Bisognerebbe giocare a poker molto bene non solo per respingere le fake, ma soprattutto per convincere le persone della bontà delle proprie tesi. Il principio sovrano della comunicazione sui social media è però il “peer-to-peer”, cioè la comunicazione tra pari. Non è il giornale: io scrivo, gli altri leggono; non è la tv: io appaio, gli altri vedono. Non è in sostanza una comunicazione da uno a molti, ma da a uno a uno. Ci vuole grande umiltà, perché i discorsi ex cathedra non suonano bene, perciò anche se io sono un luminare della scienza e chi mi risponde ha letto meno di un libro nella sua vita, devo avere la pazienza di convincerlo con gli argomenti. Devo trovare l’ago giusto che fa scoppiare la bolla auto-referente, quando la trovo. Devo capire che i social sono un mondo nuovo, com’era il cinema rispetto alla fotografia, la televisione rispetto alla radio. Ogni medium ha il suo linguaggio. E se è vero che i limiti del mio linguaggio sono i limiti del mio mondo, non capire il linguaggio dei social impedisce di capire quel mondo.
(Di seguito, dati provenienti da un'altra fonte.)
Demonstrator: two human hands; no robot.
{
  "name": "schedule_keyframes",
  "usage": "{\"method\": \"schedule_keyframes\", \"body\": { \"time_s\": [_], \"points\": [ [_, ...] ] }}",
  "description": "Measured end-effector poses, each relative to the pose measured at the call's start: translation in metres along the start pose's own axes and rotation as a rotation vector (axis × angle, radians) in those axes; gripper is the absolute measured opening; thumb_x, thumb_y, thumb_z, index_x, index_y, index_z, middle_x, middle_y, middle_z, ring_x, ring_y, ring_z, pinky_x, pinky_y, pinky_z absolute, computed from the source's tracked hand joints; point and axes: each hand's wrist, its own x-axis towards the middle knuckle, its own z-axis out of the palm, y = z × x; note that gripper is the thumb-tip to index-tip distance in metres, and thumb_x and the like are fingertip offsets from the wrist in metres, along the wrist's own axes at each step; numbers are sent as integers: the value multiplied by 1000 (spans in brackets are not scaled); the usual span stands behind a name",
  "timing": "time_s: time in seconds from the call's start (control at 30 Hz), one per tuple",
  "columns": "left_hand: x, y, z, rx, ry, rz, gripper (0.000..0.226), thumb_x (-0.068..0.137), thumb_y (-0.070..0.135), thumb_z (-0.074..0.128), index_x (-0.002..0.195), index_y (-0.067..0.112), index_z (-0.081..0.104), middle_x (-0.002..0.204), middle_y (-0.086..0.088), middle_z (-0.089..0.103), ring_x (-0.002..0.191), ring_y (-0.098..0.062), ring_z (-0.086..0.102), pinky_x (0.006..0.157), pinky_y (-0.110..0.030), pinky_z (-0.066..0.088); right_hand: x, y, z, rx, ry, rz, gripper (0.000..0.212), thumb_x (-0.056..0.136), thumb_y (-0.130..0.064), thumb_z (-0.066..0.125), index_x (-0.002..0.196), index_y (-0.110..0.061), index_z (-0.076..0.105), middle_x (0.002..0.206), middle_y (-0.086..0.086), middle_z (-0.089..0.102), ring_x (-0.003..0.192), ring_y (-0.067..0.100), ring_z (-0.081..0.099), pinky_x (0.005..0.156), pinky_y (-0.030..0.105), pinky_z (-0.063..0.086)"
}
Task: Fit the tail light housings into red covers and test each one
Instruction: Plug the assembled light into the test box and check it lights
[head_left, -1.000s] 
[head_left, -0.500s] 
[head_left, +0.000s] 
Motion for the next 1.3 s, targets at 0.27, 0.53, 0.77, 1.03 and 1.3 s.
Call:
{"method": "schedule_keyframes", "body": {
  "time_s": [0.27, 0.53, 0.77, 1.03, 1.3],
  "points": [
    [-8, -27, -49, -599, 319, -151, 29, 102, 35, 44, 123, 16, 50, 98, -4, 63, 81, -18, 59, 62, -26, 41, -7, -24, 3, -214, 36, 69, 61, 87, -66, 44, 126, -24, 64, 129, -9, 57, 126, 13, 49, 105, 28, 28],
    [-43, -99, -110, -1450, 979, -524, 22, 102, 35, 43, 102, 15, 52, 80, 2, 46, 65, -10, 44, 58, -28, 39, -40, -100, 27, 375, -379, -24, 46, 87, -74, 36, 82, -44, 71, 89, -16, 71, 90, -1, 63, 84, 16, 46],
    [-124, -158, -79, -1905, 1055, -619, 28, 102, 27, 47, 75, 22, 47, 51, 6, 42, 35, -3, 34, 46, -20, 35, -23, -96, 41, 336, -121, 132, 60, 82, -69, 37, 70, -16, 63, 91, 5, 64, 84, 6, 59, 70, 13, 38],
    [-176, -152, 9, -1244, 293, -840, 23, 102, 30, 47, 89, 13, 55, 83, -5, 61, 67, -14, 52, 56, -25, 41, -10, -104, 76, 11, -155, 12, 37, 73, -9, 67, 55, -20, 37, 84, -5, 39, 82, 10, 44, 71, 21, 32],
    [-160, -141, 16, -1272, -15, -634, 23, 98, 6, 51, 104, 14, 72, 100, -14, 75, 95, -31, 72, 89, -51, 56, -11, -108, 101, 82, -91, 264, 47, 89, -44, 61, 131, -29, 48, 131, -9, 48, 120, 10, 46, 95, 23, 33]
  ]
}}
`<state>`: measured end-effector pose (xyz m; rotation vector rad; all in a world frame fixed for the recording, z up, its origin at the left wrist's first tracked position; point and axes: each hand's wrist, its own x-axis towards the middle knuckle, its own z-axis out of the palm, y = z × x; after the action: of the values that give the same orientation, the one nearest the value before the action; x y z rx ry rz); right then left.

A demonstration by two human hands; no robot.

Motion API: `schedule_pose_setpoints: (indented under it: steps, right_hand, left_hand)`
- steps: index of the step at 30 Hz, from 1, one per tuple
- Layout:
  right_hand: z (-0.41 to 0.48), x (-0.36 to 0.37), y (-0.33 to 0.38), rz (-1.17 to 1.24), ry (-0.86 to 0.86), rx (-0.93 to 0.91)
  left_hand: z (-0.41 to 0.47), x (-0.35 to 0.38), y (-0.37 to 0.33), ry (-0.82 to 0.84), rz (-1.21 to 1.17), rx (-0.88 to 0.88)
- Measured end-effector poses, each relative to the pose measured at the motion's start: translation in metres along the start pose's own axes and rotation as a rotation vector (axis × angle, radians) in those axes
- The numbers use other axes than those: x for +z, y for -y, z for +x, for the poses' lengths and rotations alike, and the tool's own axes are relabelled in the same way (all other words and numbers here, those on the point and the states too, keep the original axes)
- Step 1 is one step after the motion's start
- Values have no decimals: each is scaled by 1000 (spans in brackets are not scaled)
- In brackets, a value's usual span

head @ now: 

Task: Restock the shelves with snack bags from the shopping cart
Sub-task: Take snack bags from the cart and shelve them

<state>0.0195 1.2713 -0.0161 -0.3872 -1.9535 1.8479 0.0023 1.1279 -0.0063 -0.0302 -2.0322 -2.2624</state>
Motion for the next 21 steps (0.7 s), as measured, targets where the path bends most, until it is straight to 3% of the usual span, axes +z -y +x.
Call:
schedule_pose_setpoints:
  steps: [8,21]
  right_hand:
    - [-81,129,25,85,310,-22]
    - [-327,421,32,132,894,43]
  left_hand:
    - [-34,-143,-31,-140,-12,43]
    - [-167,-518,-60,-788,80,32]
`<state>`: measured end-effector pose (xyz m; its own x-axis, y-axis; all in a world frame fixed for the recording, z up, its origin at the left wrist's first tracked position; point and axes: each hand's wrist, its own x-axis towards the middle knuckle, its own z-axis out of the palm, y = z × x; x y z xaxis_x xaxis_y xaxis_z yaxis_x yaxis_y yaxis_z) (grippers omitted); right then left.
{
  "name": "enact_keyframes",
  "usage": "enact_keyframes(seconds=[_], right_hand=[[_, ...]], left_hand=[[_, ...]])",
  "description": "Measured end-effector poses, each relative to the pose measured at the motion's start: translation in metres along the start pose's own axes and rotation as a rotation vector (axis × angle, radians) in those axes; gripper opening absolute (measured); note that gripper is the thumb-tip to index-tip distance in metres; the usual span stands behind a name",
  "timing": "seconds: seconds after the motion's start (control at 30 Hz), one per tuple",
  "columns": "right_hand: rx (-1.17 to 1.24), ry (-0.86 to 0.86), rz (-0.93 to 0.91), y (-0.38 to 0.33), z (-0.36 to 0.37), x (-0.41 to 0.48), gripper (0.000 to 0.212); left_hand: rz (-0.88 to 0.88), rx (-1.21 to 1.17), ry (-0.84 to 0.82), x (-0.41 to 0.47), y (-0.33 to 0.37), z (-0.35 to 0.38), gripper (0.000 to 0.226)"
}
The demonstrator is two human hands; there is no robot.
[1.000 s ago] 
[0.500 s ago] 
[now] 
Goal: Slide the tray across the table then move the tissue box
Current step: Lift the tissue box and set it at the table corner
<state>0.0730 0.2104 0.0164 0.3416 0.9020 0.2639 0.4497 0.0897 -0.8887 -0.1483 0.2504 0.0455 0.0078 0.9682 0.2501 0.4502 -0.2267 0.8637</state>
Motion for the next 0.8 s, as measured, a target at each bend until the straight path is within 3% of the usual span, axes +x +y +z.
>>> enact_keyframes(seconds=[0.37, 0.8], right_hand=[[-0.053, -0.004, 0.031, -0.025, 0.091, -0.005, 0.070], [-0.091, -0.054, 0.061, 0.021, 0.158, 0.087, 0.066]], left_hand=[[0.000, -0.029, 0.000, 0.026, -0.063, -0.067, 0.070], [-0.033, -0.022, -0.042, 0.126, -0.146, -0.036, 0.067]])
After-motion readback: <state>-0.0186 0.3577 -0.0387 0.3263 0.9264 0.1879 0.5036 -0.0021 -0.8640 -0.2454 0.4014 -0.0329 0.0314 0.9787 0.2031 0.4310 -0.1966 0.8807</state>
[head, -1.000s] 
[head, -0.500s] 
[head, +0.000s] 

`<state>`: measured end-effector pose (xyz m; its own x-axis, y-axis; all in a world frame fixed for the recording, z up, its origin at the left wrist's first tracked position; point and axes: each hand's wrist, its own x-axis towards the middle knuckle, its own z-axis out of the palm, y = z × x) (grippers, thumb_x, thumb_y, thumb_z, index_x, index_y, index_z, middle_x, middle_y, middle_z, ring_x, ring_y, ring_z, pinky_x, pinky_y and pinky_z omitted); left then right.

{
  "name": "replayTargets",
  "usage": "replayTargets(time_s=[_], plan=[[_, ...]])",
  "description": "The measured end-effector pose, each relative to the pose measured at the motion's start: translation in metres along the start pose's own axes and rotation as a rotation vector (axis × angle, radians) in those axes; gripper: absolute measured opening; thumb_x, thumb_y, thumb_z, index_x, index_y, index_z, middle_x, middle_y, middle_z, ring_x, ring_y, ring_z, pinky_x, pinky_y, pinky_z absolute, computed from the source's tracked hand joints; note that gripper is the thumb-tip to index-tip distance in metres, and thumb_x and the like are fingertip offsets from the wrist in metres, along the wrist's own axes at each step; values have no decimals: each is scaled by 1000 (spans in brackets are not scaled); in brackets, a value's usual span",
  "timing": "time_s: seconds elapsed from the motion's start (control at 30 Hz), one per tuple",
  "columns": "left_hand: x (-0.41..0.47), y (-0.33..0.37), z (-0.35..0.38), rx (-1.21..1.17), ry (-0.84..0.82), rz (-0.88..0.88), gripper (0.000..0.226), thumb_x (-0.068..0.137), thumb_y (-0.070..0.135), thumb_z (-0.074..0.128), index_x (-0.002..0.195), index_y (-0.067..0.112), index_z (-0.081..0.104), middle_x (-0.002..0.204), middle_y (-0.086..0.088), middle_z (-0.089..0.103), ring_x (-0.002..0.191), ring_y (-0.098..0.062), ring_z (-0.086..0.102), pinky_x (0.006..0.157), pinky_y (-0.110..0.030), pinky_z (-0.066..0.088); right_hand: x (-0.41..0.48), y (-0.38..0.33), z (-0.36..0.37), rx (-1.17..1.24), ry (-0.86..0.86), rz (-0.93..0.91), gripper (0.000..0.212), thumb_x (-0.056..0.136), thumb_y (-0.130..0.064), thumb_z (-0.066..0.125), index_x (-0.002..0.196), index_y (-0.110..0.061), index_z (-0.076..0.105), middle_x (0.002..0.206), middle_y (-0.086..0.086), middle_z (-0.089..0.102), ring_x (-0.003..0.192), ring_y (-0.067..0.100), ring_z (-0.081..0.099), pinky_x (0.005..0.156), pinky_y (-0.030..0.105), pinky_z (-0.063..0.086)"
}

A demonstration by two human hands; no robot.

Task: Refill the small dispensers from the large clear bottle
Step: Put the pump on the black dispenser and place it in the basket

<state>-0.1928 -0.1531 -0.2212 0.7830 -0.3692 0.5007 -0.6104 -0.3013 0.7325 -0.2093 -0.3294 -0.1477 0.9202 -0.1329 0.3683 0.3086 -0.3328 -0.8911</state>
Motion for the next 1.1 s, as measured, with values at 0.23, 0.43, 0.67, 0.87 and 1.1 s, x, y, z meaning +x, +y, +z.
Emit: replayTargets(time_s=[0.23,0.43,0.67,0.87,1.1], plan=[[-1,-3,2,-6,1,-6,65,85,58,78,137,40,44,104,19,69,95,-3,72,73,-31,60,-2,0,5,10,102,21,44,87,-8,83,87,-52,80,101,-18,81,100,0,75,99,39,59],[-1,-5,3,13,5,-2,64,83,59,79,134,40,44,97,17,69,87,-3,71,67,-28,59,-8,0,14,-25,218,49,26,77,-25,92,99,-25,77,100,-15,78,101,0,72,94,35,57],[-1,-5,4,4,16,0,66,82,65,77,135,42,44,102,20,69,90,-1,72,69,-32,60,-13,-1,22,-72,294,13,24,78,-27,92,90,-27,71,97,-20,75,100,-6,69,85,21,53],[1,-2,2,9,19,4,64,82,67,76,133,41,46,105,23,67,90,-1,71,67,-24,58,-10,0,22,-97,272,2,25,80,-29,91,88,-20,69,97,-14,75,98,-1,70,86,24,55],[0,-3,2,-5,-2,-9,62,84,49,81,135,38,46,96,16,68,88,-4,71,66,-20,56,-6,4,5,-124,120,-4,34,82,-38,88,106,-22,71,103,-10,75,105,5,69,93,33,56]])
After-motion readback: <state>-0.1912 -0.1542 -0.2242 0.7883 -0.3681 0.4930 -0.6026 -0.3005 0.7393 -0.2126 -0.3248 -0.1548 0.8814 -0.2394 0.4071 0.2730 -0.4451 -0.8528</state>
Il demone si nasconde ancora da qualche altra parte, perché sembra che i sentimenti delle persone comuni non meritino attenzione; che un tema diventi degno solo se c’è una persona nota come protagonista (si veda il caso “metoo”); che l’ideologia (da affermare) sia più importante del vissuto delle persone. La bellezza del pensiero democratico è tutt’altra: sta proprio nel considerare il valore delle persone a prescindere dalla razza, dal sesso, ma anche dal livello d’istruzione e da qualunque gerarchia (Walt Whitman, Libertà: camminare liberi e non avere nessuno superiore). A pensarci bene anche la democrazia ha questo “difetto”: considera il voto di ciascuno uguale a quello di chiunque altro. Il poker è democrazia.